Answering that question will include looking into the little-known past of the bar's founder, Eddie Farrell, who died in 1995.

Martin and Cusato — who grew up around Farrell's in the 1970s, 80s and 90s — said Farrell became a "surrogate father"to many regular patrons, but rarely shared about his home life at the bar, or talked about the bar with his family.

His private life led a lot for the filmmakers to uncover, they said.

"There is the story of Eddie’s Uncle, who rescued people on the Titanic. There is the time Eddie purchased a new bell for Holy Name, the neighborhood church, paying out of pocket," they said. "These types of stories were relatively unknown to the people who loved him and the place where he held court daily for decades."

(Park Slope Films).
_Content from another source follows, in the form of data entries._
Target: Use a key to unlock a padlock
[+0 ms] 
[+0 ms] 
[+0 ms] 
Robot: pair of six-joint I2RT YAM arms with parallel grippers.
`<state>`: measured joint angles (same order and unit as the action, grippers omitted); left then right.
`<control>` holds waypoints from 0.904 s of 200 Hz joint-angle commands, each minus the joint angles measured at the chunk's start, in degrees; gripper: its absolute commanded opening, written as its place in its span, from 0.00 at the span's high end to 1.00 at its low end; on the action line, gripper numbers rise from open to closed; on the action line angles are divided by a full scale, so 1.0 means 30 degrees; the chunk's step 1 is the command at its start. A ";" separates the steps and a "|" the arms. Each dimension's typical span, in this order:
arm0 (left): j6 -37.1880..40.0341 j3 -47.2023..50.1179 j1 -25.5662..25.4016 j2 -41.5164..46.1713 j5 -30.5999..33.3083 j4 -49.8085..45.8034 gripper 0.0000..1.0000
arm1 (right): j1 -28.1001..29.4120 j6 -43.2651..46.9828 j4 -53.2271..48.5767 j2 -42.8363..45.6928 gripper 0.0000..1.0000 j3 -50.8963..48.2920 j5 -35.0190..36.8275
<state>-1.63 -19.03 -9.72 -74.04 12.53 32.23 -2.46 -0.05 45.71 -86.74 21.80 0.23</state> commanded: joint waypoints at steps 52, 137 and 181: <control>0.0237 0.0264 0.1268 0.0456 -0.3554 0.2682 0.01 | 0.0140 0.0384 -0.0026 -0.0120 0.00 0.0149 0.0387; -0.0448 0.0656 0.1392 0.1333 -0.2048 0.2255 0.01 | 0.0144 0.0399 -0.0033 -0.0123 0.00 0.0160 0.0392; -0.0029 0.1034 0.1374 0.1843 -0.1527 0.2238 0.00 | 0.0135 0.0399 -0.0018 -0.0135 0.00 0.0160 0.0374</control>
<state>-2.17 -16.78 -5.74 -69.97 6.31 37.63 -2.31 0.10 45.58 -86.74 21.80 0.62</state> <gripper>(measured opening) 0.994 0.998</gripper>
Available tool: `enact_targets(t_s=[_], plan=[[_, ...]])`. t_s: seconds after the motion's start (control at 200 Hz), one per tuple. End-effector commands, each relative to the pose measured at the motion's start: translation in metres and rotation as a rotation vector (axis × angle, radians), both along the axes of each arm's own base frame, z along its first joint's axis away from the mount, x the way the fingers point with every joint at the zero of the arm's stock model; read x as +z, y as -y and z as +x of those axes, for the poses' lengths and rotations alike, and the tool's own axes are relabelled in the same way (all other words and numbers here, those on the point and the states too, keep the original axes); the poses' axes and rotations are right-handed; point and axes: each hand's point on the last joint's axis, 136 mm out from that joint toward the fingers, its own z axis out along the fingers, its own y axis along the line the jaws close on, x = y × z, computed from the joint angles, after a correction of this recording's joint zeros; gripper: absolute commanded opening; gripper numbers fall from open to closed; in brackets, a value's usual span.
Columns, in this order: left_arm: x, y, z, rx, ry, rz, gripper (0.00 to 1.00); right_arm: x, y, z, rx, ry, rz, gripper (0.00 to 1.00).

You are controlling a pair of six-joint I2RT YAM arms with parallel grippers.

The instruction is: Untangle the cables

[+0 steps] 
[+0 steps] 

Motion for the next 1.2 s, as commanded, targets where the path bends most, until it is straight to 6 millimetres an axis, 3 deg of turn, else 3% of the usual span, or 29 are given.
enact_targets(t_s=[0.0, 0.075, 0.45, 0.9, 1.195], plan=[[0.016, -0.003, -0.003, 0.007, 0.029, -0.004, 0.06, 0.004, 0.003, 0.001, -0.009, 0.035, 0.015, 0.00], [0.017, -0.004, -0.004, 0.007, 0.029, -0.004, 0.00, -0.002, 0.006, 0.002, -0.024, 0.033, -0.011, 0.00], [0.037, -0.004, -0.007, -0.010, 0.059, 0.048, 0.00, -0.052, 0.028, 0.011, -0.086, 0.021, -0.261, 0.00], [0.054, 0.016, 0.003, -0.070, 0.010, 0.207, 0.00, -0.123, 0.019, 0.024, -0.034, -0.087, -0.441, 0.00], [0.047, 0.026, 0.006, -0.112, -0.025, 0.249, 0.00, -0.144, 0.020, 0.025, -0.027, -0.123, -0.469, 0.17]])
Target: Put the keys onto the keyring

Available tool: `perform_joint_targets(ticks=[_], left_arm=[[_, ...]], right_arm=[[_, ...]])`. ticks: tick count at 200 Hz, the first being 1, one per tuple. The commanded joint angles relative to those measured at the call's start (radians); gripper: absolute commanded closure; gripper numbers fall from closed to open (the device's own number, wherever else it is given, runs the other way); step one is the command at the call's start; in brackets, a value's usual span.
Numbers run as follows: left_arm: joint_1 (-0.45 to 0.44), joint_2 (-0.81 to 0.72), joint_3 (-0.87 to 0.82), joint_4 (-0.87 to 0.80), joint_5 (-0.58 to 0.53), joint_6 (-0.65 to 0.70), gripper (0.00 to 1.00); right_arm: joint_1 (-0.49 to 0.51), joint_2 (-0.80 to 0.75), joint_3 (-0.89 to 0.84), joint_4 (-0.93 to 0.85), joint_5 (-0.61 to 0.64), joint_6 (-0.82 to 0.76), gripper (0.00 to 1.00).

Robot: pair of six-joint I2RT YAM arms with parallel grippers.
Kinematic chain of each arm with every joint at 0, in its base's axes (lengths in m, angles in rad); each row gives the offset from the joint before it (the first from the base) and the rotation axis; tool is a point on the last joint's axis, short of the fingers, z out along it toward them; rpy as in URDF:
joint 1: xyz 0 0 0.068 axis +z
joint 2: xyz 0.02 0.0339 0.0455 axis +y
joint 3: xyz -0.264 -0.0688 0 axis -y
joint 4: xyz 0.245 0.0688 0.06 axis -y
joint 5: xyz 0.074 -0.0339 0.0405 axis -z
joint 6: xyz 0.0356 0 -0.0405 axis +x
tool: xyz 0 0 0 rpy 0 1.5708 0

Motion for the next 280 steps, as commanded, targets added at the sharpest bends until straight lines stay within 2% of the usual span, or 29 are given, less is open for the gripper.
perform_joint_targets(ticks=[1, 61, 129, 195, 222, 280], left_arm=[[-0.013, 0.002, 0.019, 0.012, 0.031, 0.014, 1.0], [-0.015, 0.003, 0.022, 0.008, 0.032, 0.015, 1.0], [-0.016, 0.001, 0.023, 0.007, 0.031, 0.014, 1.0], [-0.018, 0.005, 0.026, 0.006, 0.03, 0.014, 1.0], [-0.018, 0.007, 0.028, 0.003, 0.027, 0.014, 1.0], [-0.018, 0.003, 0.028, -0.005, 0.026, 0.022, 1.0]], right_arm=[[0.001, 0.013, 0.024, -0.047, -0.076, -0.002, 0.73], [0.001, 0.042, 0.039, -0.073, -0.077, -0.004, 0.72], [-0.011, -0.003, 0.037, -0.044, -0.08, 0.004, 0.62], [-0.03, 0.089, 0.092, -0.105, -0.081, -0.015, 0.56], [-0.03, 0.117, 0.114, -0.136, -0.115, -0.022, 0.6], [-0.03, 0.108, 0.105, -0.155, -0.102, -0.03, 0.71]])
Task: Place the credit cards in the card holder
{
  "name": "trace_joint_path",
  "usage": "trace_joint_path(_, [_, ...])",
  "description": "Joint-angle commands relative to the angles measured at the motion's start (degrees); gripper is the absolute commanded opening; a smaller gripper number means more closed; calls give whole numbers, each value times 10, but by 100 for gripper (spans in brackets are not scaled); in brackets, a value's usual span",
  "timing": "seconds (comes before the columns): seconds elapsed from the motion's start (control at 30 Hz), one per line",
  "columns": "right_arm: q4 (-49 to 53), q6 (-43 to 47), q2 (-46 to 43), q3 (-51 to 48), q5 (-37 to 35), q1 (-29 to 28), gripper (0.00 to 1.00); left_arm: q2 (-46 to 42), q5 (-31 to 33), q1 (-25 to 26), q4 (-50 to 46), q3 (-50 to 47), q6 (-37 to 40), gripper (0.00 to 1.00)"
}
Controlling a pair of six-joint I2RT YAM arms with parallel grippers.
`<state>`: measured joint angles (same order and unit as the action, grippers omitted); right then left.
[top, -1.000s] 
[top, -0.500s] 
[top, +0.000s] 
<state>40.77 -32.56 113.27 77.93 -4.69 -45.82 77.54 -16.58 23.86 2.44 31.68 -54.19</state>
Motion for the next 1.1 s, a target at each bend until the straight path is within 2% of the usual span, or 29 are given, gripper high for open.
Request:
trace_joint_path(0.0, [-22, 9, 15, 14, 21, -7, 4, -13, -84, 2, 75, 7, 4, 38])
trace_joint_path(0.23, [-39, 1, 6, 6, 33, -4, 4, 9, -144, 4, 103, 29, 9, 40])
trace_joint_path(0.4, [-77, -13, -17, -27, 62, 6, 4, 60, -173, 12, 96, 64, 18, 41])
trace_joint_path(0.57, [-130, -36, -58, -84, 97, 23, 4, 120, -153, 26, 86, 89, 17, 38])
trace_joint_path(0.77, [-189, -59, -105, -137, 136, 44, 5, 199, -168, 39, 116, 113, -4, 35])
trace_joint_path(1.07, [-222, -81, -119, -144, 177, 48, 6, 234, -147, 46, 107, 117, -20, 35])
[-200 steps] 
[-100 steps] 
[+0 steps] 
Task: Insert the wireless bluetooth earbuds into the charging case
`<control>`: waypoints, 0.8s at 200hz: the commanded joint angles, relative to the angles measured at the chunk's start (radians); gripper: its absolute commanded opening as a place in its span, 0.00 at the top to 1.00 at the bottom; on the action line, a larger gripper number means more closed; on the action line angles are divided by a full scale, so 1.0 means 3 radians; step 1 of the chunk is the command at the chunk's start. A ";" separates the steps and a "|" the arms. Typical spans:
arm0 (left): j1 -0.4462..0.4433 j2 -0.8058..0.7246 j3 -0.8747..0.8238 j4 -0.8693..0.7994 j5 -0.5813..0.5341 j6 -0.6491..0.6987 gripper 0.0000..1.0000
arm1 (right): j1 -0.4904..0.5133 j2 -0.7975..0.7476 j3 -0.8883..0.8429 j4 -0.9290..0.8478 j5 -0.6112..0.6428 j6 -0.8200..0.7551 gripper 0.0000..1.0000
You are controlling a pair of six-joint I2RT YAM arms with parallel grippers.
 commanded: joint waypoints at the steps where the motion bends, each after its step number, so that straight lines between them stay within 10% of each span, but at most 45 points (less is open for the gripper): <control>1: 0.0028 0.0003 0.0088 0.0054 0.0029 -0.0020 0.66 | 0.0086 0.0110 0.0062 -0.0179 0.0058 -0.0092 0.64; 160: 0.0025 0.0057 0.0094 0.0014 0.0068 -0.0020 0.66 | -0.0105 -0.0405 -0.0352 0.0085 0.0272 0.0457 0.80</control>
Eddie Farrell in front of Farrell's Bar & Grill.

The money raised in the fundraiser, set up on movie kickstarter Seed & Spark, will help Martin, Cusato and the rest of their team with the production phase of the documentary.

The money will allow them to hire a crew for interviews, find and interview famous patrons who have drank at the bar — like Pete and Dennis Hamill, Shirley McClain, Peter Weller and Harvey Keitel — and work on licensing, copyright and post-production.

"Our entire production team is made of multi-generational natives who grew up all over New York City," the filmmakers wrote. "Each of us witnessing gentrification and constant change all around us we feel we have the perfect team to tackle this project."

The fundraiser launched this week and will run for 45 days.